Using the entries below, write out the line with "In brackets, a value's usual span", the line with "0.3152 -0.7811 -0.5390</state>", and every line in between, exactly as each is written.
*** Opening Excerpted data ***
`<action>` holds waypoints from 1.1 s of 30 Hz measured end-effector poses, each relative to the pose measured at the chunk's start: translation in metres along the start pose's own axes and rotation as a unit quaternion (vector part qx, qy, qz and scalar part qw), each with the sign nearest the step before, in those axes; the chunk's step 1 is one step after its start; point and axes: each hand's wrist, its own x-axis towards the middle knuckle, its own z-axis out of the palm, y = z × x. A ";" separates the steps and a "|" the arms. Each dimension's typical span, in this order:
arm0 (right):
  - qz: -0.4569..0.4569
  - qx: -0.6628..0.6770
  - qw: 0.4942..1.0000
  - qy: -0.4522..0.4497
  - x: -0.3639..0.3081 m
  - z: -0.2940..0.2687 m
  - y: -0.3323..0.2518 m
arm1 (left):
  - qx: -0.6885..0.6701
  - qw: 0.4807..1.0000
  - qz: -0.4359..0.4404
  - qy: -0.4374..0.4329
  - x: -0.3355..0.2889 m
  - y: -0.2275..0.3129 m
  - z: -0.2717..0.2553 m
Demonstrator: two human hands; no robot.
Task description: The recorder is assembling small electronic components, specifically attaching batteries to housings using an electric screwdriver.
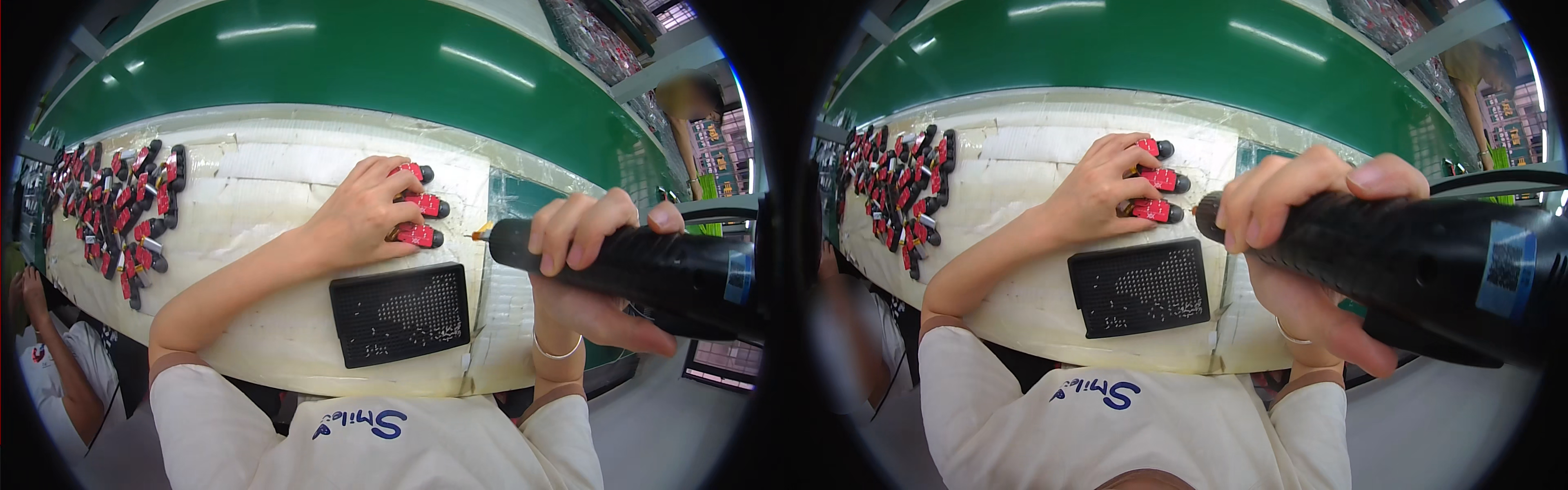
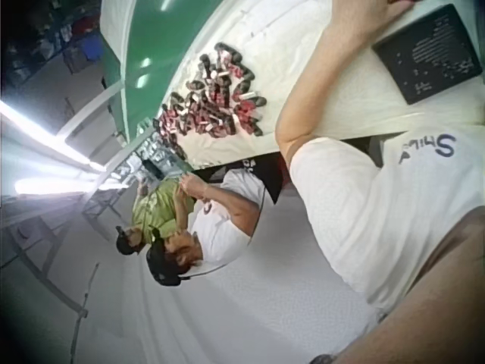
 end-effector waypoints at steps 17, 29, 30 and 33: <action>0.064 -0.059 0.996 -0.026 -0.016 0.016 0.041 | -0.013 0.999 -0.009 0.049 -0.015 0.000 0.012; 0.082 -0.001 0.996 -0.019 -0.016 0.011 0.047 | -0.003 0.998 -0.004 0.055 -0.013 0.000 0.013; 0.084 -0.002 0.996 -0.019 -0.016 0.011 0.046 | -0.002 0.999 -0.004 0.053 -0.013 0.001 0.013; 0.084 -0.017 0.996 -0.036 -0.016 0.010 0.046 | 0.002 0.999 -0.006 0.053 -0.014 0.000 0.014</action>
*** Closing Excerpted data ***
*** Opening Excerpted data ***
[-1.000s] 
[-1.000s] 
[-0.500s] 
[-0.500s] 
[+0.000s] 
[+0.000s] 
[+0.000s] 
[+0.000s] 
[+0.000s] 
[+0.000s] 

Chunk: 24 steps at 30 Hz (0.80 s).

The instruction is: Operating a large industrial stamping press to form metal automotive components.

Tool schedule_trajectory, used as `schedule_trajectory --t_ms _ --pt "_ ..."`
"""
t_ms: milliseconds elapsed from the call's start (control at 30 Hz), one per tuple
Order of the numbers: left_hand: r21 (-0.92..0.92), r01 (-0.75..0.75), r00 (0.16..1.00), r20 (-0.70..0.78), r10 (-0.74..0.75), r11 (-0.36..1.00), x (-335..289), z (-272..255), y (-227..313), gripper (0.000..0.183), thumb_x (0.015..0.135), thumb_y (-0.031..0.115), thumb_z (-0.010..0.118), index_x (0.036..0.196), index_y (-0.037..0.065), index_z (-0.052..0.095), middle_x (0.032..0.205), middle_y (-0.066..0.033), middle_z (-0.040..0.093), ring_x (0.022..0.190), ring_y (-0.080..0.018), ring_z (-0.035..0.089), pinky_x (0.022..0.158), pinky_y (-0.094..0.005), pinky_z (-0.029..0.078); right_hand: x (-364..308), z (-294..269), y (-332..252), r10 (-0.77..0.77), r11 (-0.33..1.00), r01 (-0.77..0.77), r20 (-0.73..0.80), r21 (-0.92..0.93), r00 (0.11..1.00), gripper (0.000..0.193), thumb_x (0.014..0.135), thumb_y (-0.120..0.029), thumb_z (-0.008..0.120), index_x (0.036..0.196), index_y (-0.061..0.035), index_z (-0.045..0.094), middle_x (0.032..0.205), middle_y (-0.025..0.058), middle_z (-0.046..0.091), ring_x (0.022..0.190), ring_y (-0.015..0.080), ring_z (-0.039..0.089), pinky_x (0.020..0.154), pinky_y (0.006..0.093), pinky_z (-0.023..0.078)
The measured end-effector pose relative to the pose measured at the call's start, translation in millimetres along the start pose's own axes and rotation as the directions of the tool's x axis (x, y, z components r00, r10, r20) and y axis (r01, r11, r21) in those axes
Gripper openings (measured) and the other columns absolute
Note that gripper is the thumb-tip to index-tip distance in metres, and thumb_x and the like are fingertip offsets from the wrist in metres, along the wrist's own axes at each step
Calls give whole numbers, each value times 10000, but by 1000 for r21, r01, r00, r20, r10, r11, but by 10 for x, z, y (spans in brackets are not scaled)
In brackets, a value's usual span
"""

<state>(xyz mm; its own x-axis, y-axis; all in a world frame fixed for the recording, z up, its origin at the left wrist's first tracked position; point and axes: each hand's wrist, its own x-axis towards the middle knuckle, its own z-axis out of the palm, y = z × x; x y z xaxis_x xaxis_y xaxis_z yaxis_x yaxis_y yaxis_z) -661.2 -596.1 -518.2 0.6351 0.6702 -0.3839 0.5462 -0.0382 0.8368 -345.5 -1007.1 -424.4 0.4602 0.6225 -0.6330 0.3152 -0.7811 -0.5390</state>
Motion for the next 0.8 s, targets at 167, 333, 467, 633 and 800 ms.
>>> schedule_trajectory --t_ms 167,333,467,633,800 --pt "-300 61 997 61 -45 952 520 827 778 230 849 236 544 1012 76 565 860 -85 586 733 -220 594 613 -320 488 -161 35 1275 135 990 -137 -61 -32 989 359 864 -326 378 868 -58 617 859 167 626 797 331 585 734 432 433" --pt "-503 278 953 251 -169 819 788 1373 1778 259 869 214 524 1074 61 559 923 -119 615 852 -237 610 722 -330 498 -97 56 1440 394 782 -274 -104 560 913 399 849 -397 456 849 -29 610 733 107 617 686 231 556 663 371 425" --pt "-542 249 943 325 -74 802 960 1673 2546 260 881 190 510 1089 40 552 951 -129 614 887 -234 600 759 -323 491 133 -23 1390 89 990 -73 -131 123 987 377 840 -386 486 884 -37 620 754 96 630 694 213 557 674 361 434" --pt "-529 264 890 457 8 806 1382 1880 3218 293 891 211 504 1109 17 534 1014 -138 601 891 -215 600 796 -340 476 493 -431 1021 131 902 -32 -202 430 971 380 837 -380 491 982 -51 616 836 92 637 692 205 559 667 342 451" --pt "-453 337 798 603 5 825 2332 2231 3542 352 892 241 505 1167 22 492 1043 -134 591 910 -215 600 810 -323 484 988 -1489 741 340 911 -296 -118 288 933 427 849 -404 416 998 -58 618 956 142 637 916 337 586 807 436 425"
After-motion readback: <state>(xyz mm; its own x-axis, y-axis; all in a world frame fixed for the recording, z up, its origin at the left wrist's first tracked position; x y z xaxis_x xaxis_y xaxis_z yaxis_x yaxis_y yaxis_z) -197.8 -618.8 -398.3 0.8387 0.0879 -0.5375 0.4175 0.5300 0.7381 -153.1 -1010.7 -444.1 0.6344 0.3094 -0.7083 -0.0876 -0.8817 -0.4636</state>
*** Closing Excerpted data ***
Final answer
In brackets, a value's usual span
"""

<state>(xyz mm; its own x-axis, y-axis; all in a world frame fixed for the recording, z up, its origin at the left wrist's first tracked position; point and axes: each hand's wrist, its own x-axis towards the middle knuckle, its own z-axis out of the palm, y = z × x; x y z xaxis_x xaxis_y xaxis_z yaxis_x yaxis_y yaxis_z) -661.2 -596.1 -518.2 0.6351 0.6702 -0.3839 0.5462 -0.0382 0.8368 -345.5 -1007.1 -424.4 0.4602 0.6225 -0.6330 0.3152 -0.7811 -0.5390</state>

The work for this exercise is now done.